Sex differences in memory As a first step toward profiling the neurocognitive deficits in schizophrenia we needed to establish a normative database of individuals who received the entire battery. While individual tests in the battery have each been standardized on differing normative samples, a rigorous characterization of any clinical population requires that both patients and controls be given the entire instrument under the same test configuration. When we compared the profile of men and women,
we noted similar performance in the executive domain of abstraction and mental flexibility and attention, but in verbal Inhibitors,research,lifescience,medical memory females outperformed males by a substantial margin (Figure 1). Figure 1. Sex differences. A. Inhibitors,research,lifescience,medical Sex differences in neurocognitive profile. ABF, abstraction and mental flexibility; ATT, attention; VMEM, verbal memory; SMEM, spatial memory; LAN, language reasoning; SPA, spatial processing; SEN, sensory; MOT, motor speed. B. Sex … The advantage of females in verbal memory was clearly evident at the rate at which they learned a new word list. They remembered more words after the first exposure to the list, and this Inhibitors,research,lifescience,medical advantage was maintained after repeated exposures and throughout efforts to elicit recollection. see more Notably, item recognition
at the conclusion of testing was nearly identical for males and females. The males correctly recognized the words that they were exposed to when asked to pick them out from new Inhibitors,research,lifescience,medical words. However, they had less access to them, compared with females, when attempting to recollect the word list. In contrast to the better performance on word memory, females did not differ from males in spatial memory. This could relate to their poorer performance in spatial tasks.
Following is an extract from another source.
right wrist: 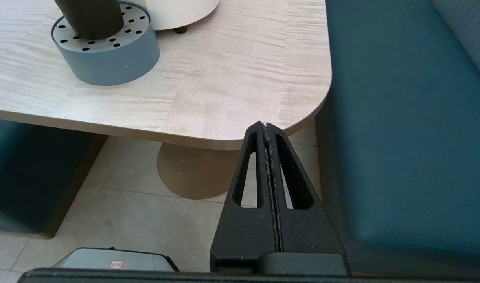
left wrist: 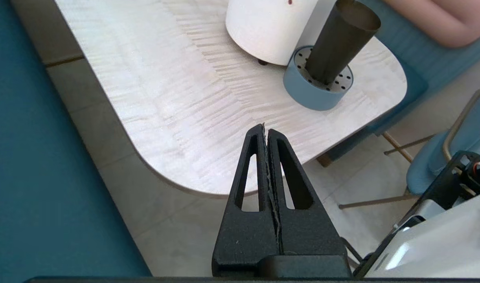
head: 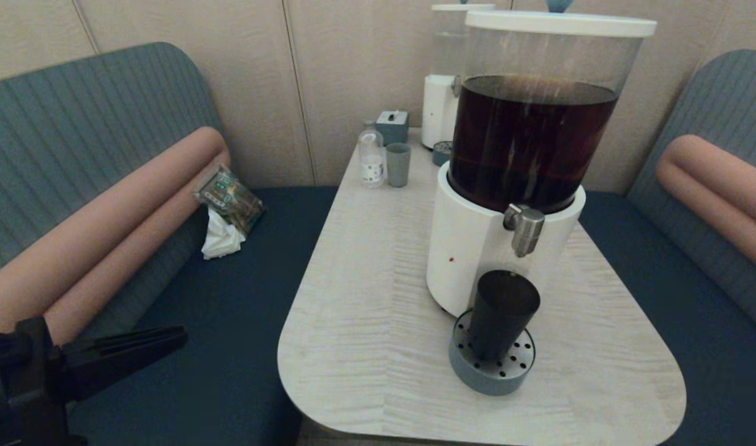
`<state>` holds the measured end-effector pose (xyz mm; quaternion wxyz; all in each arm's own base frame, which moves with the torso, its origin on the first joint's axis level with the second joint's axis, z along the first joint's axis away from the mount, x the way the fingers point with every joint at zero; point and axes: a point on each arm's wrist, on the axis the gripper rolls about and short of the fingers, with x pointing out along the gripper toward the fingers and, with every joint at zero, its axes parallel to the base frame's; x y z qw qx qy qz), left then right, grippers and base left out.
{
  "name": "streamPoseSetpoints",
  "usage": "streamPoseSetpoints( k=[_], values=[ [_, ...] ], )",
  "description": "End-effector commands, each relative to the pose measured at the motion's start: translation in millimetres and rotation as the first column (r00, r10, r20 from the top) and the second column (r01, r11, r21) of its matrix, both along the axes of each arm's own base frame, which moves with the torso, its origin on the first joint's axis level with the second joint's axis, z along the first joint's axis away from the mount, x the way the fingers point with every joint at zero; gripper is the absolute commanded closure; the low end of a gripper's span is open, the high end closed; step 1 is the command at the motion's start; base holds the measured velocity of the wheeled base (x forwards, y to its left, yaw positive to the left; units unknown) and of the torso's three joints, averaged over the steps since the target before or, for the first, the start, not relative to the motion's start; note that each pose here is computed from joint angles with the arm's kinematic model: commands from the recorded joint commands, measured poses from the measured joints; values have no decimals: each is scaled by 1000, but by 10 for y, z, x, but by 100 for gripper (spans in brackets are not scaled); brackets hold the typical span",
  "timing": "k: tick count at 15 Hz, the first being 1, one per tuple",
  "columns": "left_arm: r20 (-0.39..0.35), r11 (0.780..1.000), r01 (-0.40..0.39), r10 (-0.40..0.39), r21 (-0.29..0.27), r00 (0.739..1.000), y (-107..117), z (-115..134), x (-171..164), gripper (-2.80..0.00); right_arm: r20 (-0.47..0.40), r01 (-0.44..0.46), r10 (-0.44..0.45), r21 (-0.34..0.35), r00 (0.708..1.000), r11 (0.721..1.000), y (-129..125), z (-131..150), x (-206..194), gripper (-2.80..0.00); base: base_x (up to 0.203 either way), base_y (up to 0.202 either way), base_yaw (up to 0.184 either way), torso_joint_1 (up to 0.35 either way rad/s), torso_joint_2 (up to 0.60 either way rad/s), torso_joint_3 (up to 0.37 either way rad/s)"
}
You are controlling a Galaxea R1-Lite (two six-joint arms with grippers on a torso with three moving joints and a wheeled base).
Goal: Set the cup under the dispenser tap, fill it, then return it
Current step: Turn off the faucet
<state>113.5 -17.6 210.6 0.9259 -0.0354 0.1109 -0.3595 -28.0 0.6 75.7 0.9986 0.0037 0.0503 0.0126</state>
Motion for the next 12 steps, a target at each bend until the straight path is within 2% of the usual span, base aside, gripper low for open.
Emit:
streamPoseSetpoints(
  k=[1,12],
  values=[
    [-5,1000,10,-10,-1,1000,-11,45,92,0,-2,0,0,0,1000,1000,0,0,1,0,0,0,0,0,0,0],
    [3,1000,9,-9,2,1000,-18,106,323,0,-2,1,-1,-3,1000,1000,0,0,1,0,0,0,0,0,0,0]
  ],
)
For example, as can be seen in Figure 1, their performance on a spatial processing test was below that of males. The advent of functional neuroimaging has enabled a systematic investigation of neural Inhibitors,research,lifescience,medical substrates for these sex differences in verbal memory. Initial studies of regional cerebral blood flow have revealed that, in addition to better SPTLC1 verbal memory, women have higher rates of resting regional
cerebral blood flow. We examined whether there are sex differences in the relationship between verbal episodic memory and resting cerebral blood flow.16 Twenty-eight healthy right-handed participants (14 male, 14 female) underwent a neuropsychological evaluation and a positron emission tomography (PET) [15]0-water study. Immediate and delayed recall was measured on the logical memory subtest of the Wechsler Memory Scale – Revised, and on the California Verbal Learning Test. Resting cerebral blood flow (mL/100 g/min) was calculated for four frontal, four temporal, and four limbic regions of interest. Women had better immediate recall on both tasks. Sex differences in cerebral blood flow were found for temporal lobe regions.